Bechtel discussed her children’s reaction to the Target sign in an interview:
“As my kids got old enough to notice that there was a distinction, my boys didn’t want to go down the girly aisles,” she said. “We would have these conversations about, it’s really okay for kids to play with any toys they want to.”
Target has vowed to change its ways by revamping signs in its toy selections and home and entertainment sections, reports NBC News. In addition, “in the kids’ bedding area, signs will no longer feature suggestions for boys or girls, just kids.”
The Minnesota-based retail chains says that it will “remove reference to gender, including the use of pink, blue, yellow or green paper on the back walls of our shelves.”
Says Rachel Simmons, the co-founder of Girls Leadership who writes about empowering girls and anti-bullying, Target’s move is a “huge deal.”
She told ABC News:
“It’s a huge deal that Target is going gender-neutral because Target is a trendsetter. Retailers have an incredible opportunity here. They’re opening up a whole world of possibility for these kids.”

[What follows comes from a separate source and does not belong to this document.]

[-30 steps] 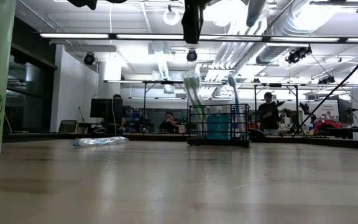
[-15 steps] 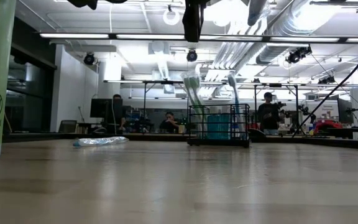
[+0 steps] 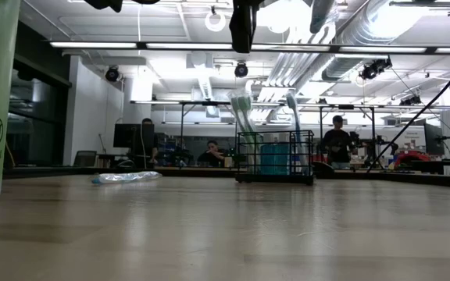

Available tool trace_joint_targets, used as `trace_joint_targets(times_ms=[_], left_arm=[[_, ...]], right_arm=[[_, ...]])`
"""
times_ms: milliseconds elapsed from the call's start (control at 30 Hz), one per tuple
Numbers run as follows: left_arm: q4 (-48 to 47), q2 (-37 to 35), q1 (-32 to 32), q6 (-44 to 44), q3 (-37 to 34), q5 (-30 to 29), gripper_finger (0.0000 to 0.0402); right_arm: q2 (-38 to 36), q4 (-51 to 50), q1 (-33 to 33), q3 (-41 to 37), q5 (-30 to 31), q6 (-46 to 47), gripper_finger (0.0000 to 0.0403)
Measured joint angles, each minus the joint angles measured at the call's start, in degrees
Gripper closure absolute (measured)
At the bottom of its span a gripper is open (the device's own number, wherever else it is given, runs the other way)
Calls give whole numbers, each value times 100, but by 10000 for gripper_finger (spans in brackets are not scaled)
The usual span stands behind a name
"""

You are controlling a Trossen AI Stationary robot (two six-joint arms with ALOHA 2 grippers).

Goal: Pick & Place toothbrushing station
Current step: Put the right blue toothbrush into the right section of the black mesh organizer

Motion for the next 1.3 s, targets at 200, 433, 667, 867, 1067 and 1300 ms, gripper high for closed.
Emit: trace_joint_targets(times_ms=[200, 433, 667, 867, 1067, 1300], left_arm=[[0, 0, -3, 144, 1, -7, 364], [8, 0, -11, 157, 8, -11, 319], [6, 0, -11, 160, 8, -31, 294], [6, 0, -11, 164, 8, -28, 293], [6, 0, -11, 203, 8, -28, 292], [4, 0, -11, 203, 8, -26, 292]], right_arm=[[0, -3, 0, 0, -10, 4, 397], [0, -11, 0, -2, -26, 6, 397], [0, -11, 0, -2, -24, 8, 398], [0, -257, 0, -2, -61, 370, 399], [0, -1245, 2, -2, 299, 1034, 399], [-23, -1593, -404, -2, 1080, 751, 399]])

Target is only one of a few different retail stores vowing to ditch gender stereotypes. In 2012, Easy Bake Oven was urged by a 13-year-old female to make a more gender-neutral product, and it did! The pre-teen said that her 4-year-old brother wanted to play with it but complained that it only came in colors for girls. With nearly 1/3 of the United States unable to cook, such a skill should be encouraged for both genders at an early age.